The fabrics can also produce sounds, like a speaker, when an electric signal is applied to the piezoelectric fibre. The researchers even demonstrated that two shirts could communicate with each other by each receiving sounds and emitting recordings of spoken words. They also created a shirt containing two piezoelectric fibres that could detect the direction of a hand clap.

According to the team, such functions could have a number of uses, including helping those with hearing problems communicate. “Wearing an acoustic garment, you might talk through it to answer phone calls and communicate with others,” Yan explains.

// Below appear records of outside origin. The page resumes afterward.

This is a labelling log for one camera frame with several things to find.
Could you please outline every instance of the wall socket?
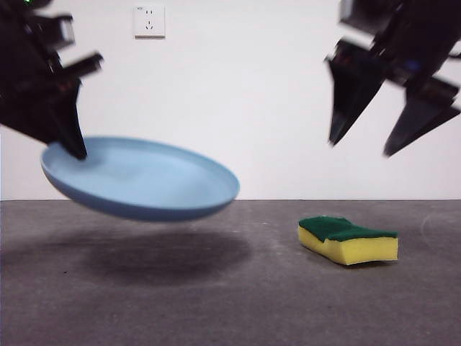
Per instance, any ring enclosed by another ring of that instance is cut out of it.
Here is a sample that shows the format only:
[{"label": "wall socket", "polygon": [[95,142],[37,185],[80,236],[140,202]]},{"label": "wall socket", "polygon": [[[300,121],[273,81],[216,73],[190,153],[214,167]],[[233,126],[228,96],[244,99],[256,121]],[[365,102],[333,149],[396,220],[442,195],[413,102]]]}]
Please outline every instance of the wall socket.
[{"label": "wall socket", "polygon": [[165,38],[165,6],[135,6],[133,15],[136,38]]}]

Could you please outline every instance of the sponge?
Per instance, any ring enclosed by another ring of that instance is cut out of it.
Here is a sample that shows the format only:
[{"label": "sponge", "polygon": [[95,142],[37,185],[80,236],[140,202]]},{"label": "sponge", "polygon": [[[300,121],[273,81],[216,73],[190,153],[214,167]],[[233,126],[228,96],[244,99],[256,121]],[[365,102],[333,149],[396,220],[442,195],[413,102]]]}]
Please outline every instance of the sponge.
[{"label": "sponge", "polygon": [[302,245],[342,265],[397,260],[397,235],[328,216],[305,218],[298,228]]}]

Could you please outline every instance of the robotic arm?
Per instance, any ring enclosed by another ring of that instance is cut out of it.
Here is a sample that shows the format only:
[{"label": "robotic arm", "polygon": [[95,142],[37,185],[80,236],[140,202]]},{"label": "robotic arm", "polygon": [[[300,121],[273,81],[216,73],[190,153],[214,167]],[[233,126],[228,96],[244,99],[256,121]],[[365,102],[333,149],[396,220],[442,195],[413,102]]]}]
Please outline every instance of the robotic arm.
[{"label": "robotic arm", "polygon": [[461,38],[459,0],[342,0],[341,21],[375,36],[372,47],[340,40],[328,58],[334,80],[330,142],[336,145],[388,79],[406,106],[385,145],[391,156],[459,115],[458,86],[433,75]]},{"label": "robotic arm", "polygon": [[35,13],[51,1],[0,0],[0,123],[85,159],[76,100],[80,78],[99,70],[102,57],[61,65],[57,50],[74,43],[72,17]]}]

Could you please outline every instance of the yellow sponge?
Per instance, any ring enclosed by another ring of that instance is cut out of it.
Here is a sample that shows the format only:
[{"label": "yellow sponge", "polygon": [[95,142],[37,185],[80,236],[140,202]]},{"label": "yellow sponge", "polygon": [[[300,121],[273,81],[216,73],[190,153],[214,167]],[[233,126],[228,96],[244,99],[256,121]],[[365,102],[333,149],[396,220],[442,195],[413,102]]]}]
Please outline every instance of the yellow sponge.
[{"label": "yellow sponge", "polygon": [[342,265],[398,259],[396,232],[366,229],[345,218],[303,219],[298,236],[305,247]]}]

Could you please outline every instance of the white outlet plate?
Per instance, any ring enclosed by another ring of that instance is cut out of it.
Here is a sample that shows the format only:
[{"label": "white outlet plate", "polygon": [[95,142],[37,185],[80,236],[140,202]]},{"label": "white outlet plate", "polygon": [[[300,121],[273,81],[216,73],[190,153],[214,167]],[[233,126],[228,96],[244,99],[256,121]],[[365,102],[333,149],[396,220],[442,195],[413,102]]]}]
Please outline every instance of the white outlet plate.
[{"label": "white outlet plate", "polygon": [[165,6],[135,6],[133,24],[136,38],[165,37]]}]

In an accompanying News and Views article in Nature, Wenhui Song, a materials and medical engineer at University College London, writes that this work pushes “audible sensing to a new high”, adding that the piezoelectric device “takes us a step closer to a future in which wearable electronics are integrated into our everyday lives”. She cautions, however, that there are still issues to overcome, such as real-world background noise and incorporating all the other electronics needed to create a wearable device.